DP as DAGs, Shortest Path on DAGs & LIS in O(nlogn)
Interactive Graph
Table of Contents
Over the past few notes, we learned about developing efficient strategies to solving computational problems by using the greedy idea (Set Cover & Approximation Algorithms, More Greedy Algorithms! Kruskal’s & Disjoint Set Union, Activity Selection & Huffman Encoding). The greedy idea focuses on choosing the most optimum solution at a local stage and reducing what’s left to a subproblem with the same structure. This is great when problems have a locally optimum solution and have optimal substructure properties. But what do we do when this is not the case? What to do when greedy does not work?
Dynamic Programming
Dynamic programming is a technique used to efficiently solve problems that check the optimal substructure criteria. If we are able to reduce the given problem to smaller subproblems with the same structure, then we can employ a technique similar to divide and conquer. The idea here is that we can model a problem as a transition of sorts from the solution to its subproblem. If this is true, then it is possible that we might have a LOT of overlapping subproblems. Notice that instead of repeatedly recomputing the solutions to these subproblems, we can store them in memory somewhere and simply look up the solution for a specific subproblem in $O(1)$ instead of recomputing it.
Visualizing DP as DAGs
A very interesting view of visualizing DP was discussed. DP is usually presented as some form of DP table, transition states, and magic for loops that compute the answer to some problem. I often find this extremely unintuitive and difficult to follow along with. DP by nature is nothing but the idea of recursively solving a problem by splitting it into smaller problems and applying memoization whenever possible to overlapping subproblems.

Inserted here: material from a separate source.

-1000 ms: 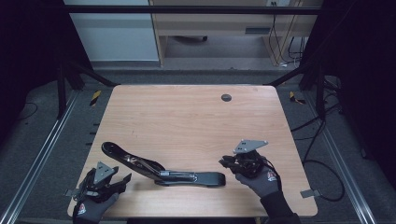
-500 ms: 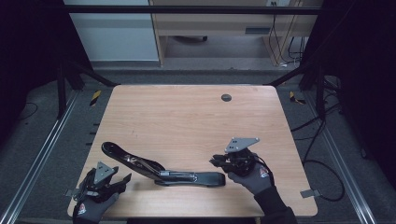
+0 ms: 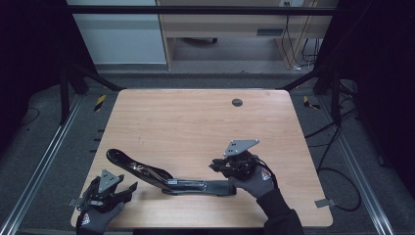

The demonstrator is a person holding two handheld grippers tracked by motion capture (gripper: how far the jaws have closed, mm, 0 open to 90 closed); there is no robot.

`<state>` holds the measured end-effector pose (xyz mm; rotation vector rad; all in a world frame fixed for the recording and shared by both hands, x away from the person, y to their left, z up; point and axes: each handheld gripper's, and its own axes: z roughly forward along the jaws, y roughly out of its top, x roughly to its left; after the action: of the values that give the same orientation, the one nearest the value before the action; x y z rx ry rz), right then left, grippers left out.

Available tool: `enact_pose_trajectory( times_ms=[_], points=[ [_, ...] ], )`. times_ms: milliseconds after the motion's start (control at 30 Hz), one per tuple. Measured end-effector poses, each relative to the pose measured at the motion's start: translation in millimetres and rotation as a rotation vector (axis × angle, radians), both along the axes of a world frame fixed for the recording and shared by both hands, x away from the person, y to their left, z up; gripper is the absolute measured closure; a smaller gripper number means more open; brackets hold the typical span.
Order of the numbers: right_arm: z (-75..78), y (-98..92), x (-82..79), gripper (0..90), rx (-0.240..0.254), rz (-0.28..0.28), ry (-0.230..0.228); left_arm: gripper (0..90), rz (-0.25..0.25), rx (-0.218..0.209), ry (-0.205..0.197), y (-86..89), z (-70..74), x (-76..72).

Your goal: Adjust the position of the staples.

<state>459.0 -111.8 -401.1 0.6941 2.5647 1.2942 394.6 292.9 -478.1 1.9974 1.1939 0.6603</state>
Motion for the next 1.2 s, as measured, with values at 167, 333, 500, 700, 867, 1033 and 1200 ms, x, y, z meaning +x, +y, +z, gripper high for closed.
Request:
enact_pose_trajectory(
  times_ms=[167, 333, 500, 700, 867, 1033, 1200],
  points=[
    [3.7, 7.9, 1.0, 78.4, -0.001, 0.027, -0.007, 41.0, -0.001, 0.001, 0.000, 0.2, -0.1, 0.0],
    [5.7, 14.7, 1.3, 78.4, -0.005, 0.048, -0.015, 41.0, -0.002, 0.002, 0.001, 0.2, -0.2, 0.0],
    [4.4, 20.1, 2.0, 78.4, -0.014, 0.070, -0.014, 40.9, -0.001, 0.002, 0.000, 0.0, -0.3, 0.2],
    [2.5, 26.0, 2.9, 78.4, -0.018, 0.092, -0.015, 41.0, -0.003, 0.004, 0.001, -0.6, -0.3, 0.5],
    [2.6, 29.9, 2.7, 78.4, -0.018, 0.113, -0.015, 41.0, -0.003, 0.006, 0.001, -0.5, -0.2, 0.5],
    [1.9, 33.9, 1.8, 78.4, -0.013, 0.140, -0.016, 41.0, 0.000, 0.004, 0.000, -0.8, -0.6, 0.8],
    [-0.8, 37.1, 2.7, 78.4, -0.008, 0.169, -0.009, 41.0, -0.003, 0.005, 0.001, -1.3, -0.6, 0.8]
  ],
)
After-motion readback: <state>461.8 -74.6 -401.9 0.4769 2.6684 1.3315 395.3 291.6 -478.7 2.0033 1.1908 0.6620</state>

A very cool way to visualize this is by modeling the recursion tree for solving a problem in terms of DAGs (directed acyclic graphs).
We mentioned that DP relies on a problem having a recursive solution. That is, it must be possible to model it as a transition from the solution to its subproblems.
Note that if we attempted to visualize this recursive method of solving as a graph, with some solutions dependent on the solution of its subproblems, we can never have a cycle. The presence of a cycle would imply that a problem depends on its subproblem and the subproblem depends on its parent. Computing this would lead to an infinite cycle.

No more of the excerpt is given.